§ REQUIRED ACTION: Would you reproduce the whole listing exactly, dropping any pictures it holds?

§ THE RECORDS:

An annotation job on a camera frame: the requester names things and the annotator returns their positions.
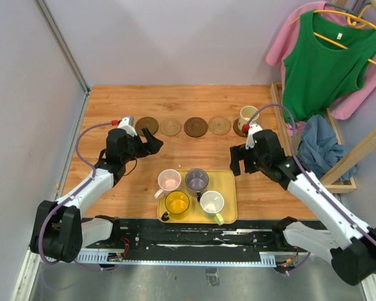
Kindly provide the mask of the woven rattan coaster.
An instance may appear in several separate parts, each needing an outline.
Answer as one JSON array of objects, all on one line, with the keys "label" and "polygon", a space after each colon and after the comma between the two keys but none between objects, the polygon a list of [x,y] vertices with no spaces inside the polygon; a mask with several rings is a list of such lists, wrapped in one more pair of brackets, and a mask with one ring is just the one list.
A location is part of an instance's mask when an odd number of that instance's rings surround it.
[{"label": "woven rattan coaster", "polygon": [[215,116],[208,121],[209,130],[216,135],[226,135],[231,129],[231,122],[223,116]]},{"label": "woven rattan coaster", "polygon": [[166,136],[175,136],[181,131],[182,125],[176,119],[165,119],[160,124],[160,131]]}]

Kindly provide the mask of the cream plastic cup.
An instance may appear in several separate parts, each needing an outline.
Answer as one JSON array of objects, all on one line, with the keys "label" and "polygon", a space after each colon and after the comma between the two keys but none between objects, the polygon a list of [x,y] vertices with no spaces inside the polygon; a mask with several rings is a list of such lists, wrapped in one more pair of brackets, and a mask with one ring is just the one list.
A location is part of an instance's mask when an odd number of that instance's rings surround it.
[{"label": "cream plastic cup", "polygon": [[258,111],[254,106],[247,105],[243,107],[239,113],[238,129],[243,130],[243,125]]}]

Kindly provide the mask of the white cup green handle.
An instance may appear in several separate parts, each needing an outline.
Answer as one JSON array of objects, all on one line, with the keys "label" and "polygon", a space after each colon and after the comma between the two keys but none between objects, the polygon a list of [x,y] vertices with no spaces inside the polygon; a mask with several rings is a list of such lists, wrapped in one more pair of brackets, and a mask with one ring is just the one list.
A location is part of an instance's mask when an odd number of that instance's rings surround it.
[{"label": "white cup green handle", "polygon": [[206,191],[200,199],[201,208],[205,216],[213,219],[218,225],[223,225],[225,220],[221,214],[225,200],[217,191]]}]

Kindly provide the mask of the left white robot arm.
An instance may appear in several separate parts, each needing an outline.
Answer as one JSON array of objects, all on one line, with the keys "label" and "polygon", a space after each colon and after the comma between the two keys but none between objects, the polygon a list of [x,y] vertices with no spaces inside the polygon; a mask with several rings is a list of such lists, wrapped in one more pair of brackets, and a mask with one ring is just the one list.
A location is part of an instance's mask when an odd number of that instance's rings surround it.
[{"label": "left white robot arm", "polygon": [[76,260],[83,247],[101,241],[114,248],[123,241],[118,218],[98,215],[82,222],[86,211],[122,177],[128,175],[126,165],[139,158],[154,155],[163,142],[148,129],[142,131],[143,142],[133,129],[126,127],[108,132],[106,147],[100,152],[91,173],[68,194],[55,201],[39,204],[31,236],[30,249],[48,265]]}]

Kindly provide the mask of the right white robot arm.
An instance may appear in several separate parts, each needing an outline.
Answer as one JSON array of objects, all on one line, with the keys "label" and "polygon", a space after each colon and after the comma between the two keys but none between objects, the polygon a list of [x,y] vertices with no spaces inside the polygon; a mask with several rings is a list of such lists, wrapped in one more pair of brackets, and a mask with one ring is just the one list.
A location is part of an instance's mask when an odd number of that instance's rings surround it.
[{"label": "right white robot arm", "polygon": [[245,144],[230,148],[230,155],[235,176],[241,173],[241,161],[246,173],[262,172],[311,209],[329,231],[322,233],[287,217],[271,235],[277,250],[304,249],[330,263],[349,285],[376,273],[376,228],[351,213],[296,156],[286,156],[275,132],[260,130],[249,135]]}]

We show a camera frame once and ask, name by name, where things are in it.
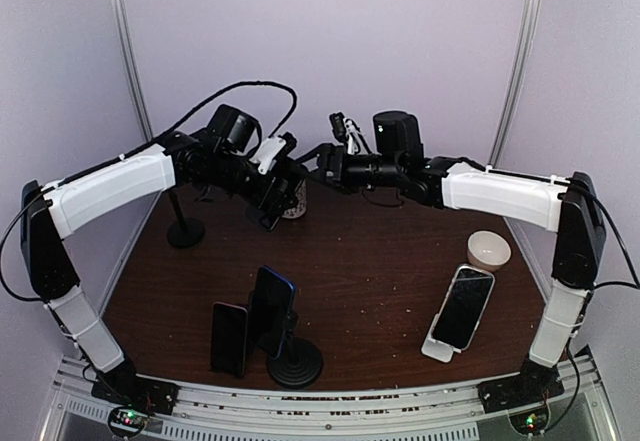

§ WRITTEN RESPONSE:
An annotation job on a camera frame: the requester names things and the annotator returns their positions.
Kindly provide the mask of the woven rattan coaster.
An instance may appear in several separate parts, each needing an outline.
Answer as one JSON array of objects, all on one line, with the keys "label" and "polygon", a space after each colon and after the comma between the two keys but none between objects, the polygon a list of [x,y] vertices with no spaces inside the polygon; a mask with several rings is a list of such lists, wrapped in one more pair of brackets, and a mask with one ring is just the one list.
A location is part of an instance's mask when an odd number of that instance's rings surround it.
[{"label": "woven rattan coaster", "polygon": [[215,116],[208,121],[209,130],[216,135],[226,135],[231,129],[231,122],[223,116]]},{"label": "woven rattan coaster", "polygon": [[166,136],[175,136],[181,131],[182,125],[176,119],[165,119],[160,124],[160,131]]}]

Kindly provide the mask of the cream plastic cup.
An instance may appear in several separate parts, each needing an outline.
Answer as one JSON array of objects, all on one line, with the keys "label" and "polygon", a space after each colon and after the comma between the two keys but none between objects, the polygon a list of [x,y] vertices with no spaces inside the polygon; a mask with several rings is a list of such lists, wrapped in one more pair of brackets, and a mask with one ring is just the one list.
A location is part of an instance's mask when an odd number of that instance's rings surround it.
[{"label": "cream plastic cup", "polygon": [[258,111],[254,106],[247,105],[243,107],[239,113],[238,129],[243,130],[243,125]]}]

Kindly provide the mask of the white cup green handle.
An instance may appear in several separate parts, each needing an outline.
Answer as one JSON array of objects, all on one line, with the keys "label" and "polygon", a space after each colon and after the comma between the two keys but none between objects, the polygon a list of [x,y] vertices with no spaces inside the polygon; a mask with several rings is a list of such lists, wrapped in one more pair of brackets, and a mask with one ring is just the one list.
A location is part of an instance's mask when an odd number of that instance's rings surround it.
[{"label": "white cup green handle", "polygon": [[206,191],[200,199],[201,208],[205,216],[213,219],[218,225],[223,225],[225,220],[221,214],[225,200],[217,191]]}]

Kindly provide the mask of the left white robot arm.
An instance may appear in several separate parts, each needing an outline.
Answer as one JSON array of objects, all on one line, with the keys "label" and "polygon", a space after each colon and after the comma between the two keys but none between objects, the polygon a list of [x,y] vertices with no spaces inside the polygon; a mask with several rings is a list of such lists, wrapped in one more pair of brackets, and a mask with one ring is just the one list.
A location is part of an instance's mask when an odd number of that instance's rings surround it.
[{"label": "left white robot arm", "polygon": [[76,260],[83,247],[101,241],[114,248],[123,241],[118,218],[98,215],[82,222],[86,211],[122,177],[128,175],[126,165],[139,158],[154,155],[163,142],[148,129],[142,131],[143,142],[133,129],[126,127],[108,132],[106,147],[100,152],[91,173],[68,194],[55,201],[39,204],[31,236],[30,249],[48,265]]}]

Kindly provide the mask of the right white robot arm.
An instance may appear in several separate parts, each needing an outline.
Answer as one JSON array of objects, all on one line, with the keys "label" and "polygon", a space after each colon and after the comma between the two keys but none between objects, the polygon a list of [x,y] vertices with no spaces inside the polygon; a mask with several rings is a list of such lists, wrapped in one more pair of brackets, and a mask with one ring is just the one list.
A location is part of an instance's mask when an odd number of that instance's rings surround it.
[{"label": "right white robot arm", "polygon": [[245,144],[230,148],[230,155],[235,176],[241,173],[241,161],[246,173],[262,172],[311,209],[329,231],[322,233],[287,217],[271,235],[277,250],[304,249],[330,263],[349,285],[376,273],[376,228],[351,213],[296,156],[286,156],[275,132],[260,130],[249,135]]}]

We show a camera frame once and ask, name by name, where things are in it.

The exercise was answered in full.